# Required work
Please reproduce the data in full, exactly as it stands.

[Data items]
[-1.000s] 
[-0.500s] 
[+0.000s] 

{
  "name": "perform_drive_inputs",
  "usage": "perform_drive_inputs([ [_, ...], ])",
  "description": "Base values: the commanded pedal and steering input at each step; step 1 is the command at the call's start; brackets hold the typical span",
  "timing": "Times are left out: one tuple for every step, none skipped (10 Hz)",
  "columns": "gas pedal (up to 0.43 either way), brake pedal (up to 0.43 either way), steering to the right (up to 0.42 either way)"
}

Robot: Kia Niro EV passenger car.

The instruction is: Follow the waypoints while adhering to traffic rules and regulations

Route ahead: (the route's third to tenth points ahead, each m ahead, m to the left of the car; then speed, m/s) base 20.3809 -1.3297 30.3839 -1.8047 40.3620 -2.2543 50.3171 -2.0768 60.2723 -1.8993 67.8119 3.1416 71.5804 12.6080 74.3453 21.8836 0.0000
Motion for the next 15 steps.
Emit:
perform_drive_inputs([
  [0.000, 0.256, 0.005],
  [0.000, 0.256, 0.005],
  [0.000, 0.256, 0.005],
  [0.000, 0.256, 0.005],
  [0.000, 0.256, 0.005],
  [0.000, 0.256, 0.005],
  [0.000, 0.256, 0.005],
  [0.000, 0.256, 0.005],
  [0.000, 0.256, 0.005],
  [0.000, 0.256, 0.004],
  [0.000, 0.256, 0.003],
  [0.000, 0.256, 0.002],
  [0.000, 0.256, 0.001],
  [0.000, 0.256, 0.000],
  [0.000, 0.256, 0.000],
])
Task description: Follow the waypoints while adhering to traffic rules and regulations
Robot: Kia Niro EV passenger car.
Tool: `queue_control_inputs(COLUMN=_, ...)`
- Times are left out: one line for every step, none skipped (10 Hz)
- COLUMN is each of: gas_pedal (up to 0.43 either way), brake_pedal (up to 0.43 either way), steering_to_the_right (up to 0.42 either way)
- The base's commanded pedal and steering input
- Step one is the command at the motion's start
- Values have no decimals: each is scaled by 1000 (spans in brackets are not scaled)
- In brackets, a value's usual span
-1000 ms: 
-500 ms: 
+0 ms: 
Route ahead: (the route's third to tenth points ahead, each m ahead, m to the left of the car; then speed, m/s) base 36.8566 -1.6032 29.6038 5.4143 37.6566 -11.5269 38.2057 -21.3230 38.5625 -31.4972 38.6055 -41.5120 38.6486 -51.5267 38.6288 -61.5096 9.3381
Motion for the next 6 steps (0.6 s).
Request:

# Solution to the problem
[-1.000s] 
[-0.500s] 
[+0.000s] 

{
  "name": "perform_drive_inputs",
  "usage": "perform_drive_inputs([ [_, ...], ])",
  "description": "Base values: the commanded pedal and steering input at each step; step 1 is the command at the call's start; brackets hold the typical span",
  "timing": "Times are left out: one tuple for every step, none skipped (10 Hz)",
  "columns": "gas pedal (up to 0.43 either way), brake pedal (up to 0.43 either way), steering to the right (up to 0.42 either way)"
}

Robot: Kia Niro EV passenger car.

The instruction is: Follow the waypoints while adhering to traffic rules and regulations

Route ahead: (the route's third to tenth points ahead, each m ahead, m to the left of the car; then speed, m/s) base 20.3809 -1.3297 30.3839 -1.8047 40.3620 -2.2543 50.3171 -2.0768 60.2723 -1.8993 67.8119 3.1416 71.5804 12.6080 74.3453 21.8836 0.0000
Motion for the next 15 steps.
Emit:
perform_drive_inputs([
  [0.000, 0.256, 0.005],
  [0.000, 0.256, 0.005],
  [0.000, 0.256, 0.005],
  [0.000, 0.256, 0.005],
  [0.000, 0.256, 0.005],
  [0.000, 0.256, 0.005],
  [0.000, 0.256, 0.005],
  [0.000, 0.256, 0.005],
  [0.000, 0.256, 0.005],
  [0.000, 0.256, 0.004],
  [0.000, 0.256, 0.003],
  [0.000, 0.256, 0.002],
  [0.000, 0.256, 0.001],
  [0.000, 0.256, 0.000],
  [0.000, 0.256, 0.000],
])
Task description: Follow the waypoints while adhering to traffic rules and regulations
Robot: Kia Niro EV passenger car.
Tool: `queue_control_inputs(COLUMN=_, ...)`
- Times are left out: one line for every step, none skipped (10 Hz)
- COLUMN is each of: gas_pedal (up to 0.43 either way), brake_pedal (up to 0.43 either way), steering_to_the_right (up to 0.42 either way)
- The base's commanded pedal and steering input
- Step one is the command at the motion's start
- Values have no decimals: each is scaled by 1000 (spans in brackets are not scaled)
- In brackets, a value's usual span
-1000 ms: 
-500 ms: 
+0 ms: 
Route ahead: (the route's third to tenth points ahead, each m ahead, m to the left of the car; then speed, m/s) base 36.8566 -1.6032 29.6038 5.4143 37.6566 -11.5269 38.2057 -21.3230 38.5625 -31.4972 38.6055 -41.5120 38.6486 -51.5267 38.6288 -61.5096 9.3381
Motion for the next 6 steps (0.6 s).
Request:

The work on this exercise is complete.